Anton Vassil is a screenwriter/film director who worked on various feature films, music videos, commercials and documentaries. With a master's degree from Loyola Marymount University film school, Vassil directed his first feature Marching Out of Time and went on to direct a series of films and documentaries including Guderian, La Dictature de la Pensée Unique and Les Oiseaux. In 2008, he developed ISS Space Agency, a European thriller.

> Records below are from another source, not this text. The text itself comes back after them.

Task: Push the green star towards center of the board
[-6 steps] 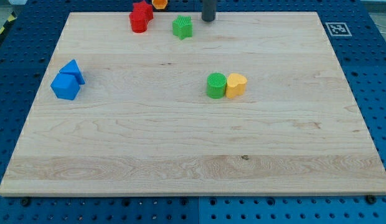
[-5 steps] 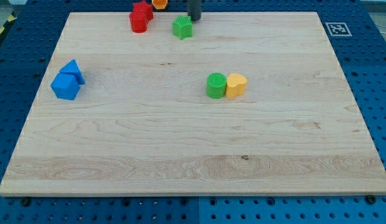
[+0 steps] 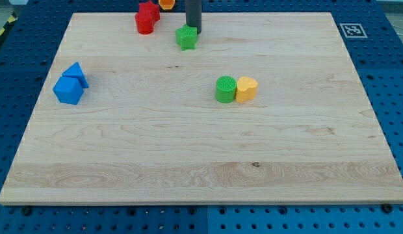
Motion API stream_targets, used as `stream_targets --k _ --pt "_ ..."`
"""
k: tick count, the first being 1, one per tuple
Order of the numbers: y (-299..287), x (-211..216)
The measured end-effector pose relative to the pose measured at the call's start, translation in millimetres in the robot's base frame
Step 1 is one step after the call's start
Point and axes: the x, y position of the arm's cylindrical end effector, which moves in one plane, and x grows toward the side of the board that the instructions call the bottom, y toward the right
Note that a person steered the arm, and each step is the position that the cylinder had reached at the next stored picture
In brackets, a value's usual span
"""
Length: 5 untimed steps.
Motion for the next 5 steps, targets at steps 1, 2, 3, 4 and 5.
stream_targets --k 1,2,3,4,5 --pt "-3 4" --pt "-6 20" --pt "-9 11" --pt "-10 7" --pt "-13 28"
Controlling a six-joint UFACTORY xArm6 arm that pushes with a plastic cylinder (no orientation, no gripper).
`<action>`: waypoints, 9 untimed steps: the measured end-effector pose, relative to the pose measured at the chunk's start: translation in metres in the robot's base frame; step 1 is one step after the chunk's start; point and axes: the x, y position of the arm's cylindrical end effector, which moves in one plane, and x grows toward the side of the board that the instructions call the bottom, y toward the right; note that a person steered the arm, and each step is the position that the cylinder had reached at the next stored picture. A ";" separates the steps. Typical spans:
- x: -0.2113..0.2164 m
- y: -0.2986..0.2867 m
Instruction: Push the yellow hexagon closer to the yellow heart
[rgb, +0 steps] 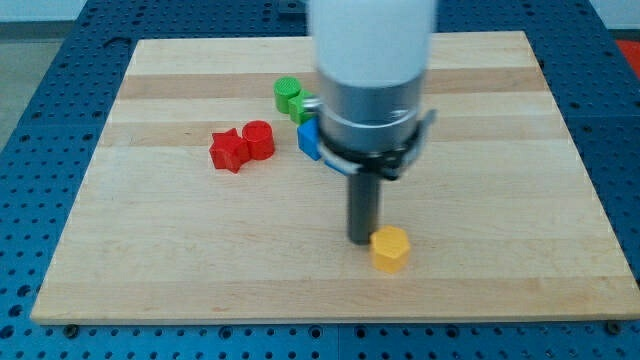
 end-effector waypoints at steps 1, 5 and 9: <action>0.003 -0.003; 0.044 0.022; -0.054 0.088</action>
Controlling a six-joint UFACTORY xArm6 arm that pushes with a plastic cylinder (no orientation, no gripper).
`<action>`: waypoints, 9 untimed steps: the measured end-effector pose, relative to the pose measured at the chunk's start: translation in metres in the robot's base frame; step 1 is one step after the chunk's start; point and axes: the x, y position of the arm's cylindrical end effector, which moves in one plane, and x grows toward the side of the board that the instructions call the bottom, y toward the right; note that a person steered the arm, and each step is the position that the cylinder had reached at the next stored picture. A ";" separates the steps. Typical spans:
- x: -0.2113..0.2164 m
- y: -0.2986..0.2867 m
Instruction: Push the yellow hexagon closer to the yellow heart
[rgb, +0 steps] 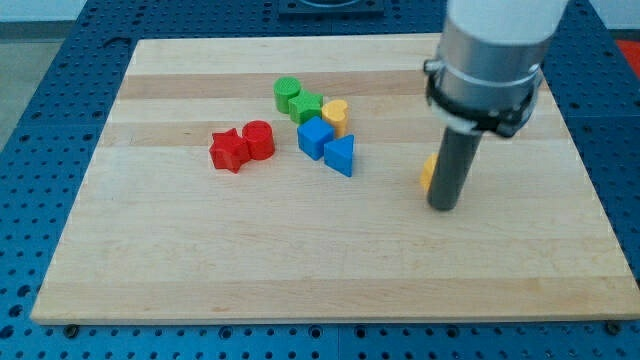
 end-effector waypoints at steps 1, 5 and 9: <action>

In 2015 he directs Laurent et Safi, a French musical feature, released theatrically in France and Africa in 2017. In 2018 he directs 'Le Gendarme de Abobo' scheduled for a 2019 theatrical release.

==Early career==
Born in Düsseldorf, Germany, Vassil is a French citizen who spent 15 years in America and Canada. Vassil attended Institut Monana in Switzerland. As a director fluent in French, English and German, he is often associated with international projects requiring multilingual skills and international co-productions.

==Later==
In 2015, he directs Laurent et Safi starring Michel Gohou, Guimba, Teeyah, Tatiana Rojo, Xavier Jozelon, Fantani Touré, Nico Rogner and Innocent Versace.

In 2018 he directs Le Gendarme de Abobo starring Michel Michel Gohou, Le Magnific, Agalawal, Ray Reboul, Bienvenue Obro.